RECORDS TO PROCESS:
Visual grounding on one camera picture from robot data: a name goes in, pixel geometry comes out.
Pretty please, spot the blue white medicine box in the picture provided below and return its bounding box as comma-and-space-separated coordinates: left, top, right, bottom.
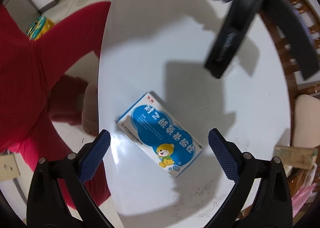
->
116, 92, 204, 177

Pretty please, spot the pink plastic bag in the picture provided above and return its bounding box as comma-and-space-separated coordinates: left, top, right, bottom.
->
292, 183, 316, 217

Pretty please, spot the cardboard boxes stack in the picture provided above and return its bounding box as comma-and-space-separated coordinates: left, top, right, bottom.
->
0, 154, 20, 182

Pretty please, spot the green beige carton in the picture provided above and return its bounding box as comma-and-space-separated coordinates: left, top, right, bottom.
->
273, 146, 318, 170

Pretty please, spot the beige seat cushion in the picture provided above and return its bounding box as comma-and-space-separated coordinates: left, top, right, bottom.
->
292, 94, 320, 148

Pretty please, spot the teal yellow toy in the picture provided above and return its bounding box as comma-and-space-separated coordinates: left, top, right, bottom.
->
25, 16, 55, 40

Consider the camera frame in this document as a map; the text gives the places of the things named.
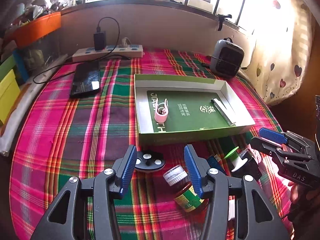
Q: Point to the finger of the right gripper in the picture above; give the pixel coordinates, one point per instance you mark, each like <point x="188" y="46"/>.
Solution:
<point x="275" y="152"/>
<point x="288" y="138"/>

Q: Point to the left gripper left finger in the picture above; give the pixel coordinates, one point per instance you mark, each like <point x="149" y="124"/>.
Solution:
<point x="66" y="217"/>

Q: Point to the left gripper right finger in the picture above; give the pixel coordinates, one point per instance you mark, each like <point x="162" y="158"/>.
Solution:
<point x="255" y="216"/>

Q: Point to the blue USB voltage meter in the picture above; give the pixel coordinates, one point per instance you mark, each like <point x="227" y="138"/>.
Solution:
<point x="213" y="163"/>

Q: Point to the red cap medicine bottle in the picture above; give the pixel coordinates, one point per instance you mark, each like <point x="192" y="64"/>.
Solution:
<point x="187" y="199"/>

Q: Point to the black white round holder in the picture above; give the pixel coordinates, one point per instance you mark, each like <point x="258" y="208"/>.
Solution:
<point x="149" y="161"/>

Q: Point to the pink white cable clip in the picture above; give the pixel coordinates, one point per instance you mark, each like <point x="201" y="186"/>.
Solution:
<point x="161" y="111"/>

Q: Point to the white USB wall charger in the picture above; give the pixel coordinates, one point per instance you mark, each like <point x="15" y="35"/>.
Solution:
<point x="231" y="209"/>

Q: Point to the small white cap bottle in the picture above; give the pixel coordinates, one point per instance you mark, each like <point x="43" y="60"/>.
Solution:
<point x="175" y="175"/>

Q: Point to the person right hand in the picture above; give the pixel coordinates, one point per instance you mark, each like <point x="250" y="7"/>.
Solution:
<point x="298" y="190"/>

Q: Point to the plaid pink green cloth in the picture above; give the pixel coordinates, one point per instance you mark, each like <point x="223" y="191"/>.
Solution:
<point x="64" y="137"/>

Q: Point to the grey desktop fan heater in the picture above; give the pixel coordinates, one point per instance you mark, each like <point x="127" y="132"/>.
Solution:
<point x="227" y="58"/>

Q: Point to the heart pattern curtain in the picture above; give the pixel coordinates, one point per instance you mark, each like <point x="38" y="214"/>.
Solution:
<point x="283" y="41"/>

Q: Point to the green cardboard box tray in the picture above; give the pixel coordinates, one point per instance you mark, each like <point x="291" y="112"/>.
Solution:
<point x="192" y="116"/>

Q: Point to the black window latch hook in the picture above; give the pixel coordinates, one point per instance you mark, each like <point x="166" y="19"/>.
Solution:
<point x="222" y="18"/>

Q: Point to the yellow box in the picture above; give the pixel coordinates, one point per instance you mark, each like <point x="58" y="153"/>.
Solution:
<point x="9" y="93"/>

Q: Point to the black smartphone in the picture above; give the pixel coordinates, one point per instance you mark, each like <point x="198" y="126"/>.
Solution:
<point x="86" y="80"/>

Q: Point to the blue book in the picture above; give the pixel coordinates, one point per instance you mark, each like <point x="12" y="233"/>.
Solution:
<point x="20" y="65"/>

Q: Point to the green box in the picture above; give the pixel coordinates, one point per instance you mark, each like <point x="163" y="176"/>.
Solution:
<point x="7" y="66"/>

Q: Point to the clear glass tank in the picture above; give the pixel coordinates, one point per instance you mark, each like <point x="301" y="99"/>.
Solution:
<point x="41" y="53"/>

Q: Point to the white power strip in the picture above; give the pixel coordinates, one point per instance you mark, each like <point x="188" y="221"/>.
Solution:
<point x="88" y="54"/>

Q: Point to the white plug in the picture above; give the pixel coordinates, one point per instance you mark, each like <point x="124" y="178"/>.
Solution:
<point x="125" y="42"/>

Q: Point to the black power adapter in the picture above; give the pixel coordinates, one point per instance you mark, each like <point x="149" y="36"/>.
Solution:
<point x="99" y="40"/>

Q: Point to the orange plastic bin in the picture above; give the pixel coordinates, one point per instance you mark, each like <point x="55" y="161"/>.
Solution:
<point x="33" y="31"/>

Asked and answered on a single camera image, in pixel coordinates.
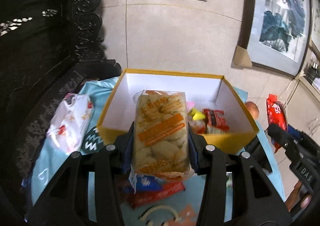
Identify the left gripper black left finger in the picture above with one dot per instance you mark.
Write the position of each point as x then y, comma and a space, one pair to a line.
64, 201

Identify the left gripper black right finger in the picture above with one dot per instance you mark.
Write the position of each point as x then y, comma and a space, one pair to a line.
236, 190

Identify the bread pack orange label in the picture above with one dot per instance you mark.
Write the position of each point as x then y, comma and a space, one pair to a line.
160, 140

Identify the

---

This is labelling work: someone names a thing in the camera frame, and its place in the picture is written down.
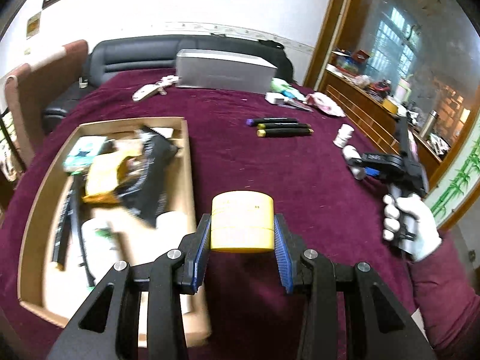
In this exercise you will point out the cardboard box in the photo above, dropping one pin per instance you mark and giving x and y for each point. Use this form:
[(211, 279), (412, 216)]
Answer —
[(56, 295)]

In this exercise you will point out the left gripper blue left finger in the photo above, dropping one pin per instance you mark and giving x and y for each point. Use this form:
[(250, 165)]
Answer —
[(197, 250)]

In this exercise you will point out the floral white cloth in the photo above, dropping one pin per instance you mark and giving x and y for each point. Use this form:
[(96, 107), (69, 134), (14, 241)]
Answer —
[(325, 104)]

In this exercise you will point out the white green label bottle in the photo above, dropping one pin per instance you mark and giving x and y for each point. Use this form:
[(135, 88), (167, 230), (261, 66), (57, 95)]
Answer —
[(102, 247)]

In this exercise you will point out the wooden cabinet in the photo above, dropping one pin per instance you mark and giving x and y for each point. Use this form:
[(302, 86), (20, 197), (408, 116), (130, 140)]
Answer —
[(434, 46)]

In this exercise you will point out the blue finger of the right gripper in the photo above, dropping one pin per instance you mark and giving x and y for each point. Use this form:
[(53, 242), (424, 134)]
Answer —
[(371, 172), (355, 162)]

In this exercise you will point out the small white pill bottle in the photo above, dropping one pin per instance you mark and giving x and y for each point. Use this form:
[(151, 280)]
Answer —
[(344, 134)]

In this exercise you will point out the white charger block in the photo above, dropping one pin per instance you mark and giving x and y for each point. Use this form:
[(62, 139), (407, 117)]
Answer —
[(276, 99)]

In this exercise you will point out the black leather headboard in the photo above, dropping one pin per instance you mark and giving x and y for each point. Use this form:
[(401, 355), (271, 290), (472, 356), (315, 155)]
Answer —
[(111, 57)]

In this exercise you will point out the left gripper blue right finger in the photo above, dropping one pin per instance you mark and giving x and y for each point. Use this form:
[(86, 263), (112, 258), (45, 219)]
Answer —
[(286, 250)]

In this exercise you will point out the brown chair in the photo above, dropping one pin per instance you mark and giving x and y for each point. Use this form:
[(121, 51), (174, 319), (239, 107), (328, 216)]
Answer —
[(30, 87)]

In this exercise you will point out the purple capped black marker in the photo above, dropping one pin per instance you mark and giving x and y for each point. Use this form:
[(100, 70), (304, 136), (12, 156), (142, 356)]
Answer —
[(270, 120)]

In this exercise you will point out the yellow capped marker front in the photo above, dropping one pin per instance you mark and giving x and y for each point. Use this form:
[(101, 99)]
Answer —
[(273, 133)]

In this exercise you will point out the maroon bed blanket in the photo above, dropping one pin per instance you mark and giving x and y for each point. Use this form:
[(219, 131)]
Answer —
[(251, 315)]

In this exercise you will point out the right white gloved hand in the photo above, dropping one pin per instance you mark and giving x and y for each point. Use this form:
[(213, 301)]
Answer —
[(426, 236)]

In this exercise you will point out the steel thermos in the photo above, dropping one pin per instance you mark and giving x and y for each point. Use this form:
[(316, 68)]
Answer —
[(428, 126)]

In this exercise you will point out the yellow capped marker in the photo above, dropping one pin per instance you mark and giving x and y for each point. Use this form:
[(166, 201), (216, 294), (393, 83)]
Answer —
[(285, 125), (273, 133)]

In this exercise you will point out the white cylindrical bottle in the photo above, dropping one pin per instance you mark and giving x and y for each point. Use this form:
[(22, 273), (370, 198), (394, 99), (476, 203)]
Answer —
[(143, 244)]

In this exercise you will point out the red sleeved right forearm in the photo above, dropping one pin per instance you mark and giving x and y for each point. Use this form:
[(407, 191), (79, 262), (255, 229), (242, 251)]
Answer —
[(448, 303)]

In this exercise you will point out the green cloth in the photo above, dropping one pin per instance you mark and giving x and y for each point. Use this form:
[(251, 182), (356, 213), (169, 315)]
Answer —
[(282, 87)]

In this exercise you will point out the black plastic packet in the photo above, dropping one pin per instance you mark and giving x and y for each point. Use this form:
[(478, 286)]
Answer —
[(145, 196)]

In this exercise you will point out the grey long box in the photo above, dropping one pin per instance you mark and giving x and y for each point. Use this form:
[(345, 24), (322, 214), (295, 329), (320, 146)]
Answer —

WHAT IS BEING ASKED: Write out only the lines that run from the line containing "Q: Point to the black window" through the line containing "Q: Point to the clear", both included, exactly as they appear above.

ANSWER FOR THIS EXERCISE:
Q: Point to the black window latch hook in the picture above; give the pixel coordinates, one point per instance you mark, each like <point x="166" y="19"/>.
Solution:
<point x="222" y="18"/>

Q: Point to the yellow box in the picture above; give the pixel coordinates, one point per instance you mark, each like <point x="58" y="153"/>.
Solution:
<point x="9" y="93"/>

Q: Point to the black smartphone in the picture above; give the pixel coordinates, one point per instance you mark, each like <point x="198" y="126"/>.
Solution:
<point x="86" y="80"/>

Q: Point to the blue book in the picture above; give the pixel coordinates, one point per instance you mark, each like <point x="12" y="233"/>.
Solution:
<point x="20" y="65"/>

Q: Point to the green box in the picture above; give the pixel coordinates, one point per instance you mark, each like <point x="163" y="176"/>.
Solution:
<point x="7" y="66"/>

Q: Point to the clear glass tank in the picture above; give the pixel coordinates, one point per instance you mark, each like <point x="301" y="99"/>.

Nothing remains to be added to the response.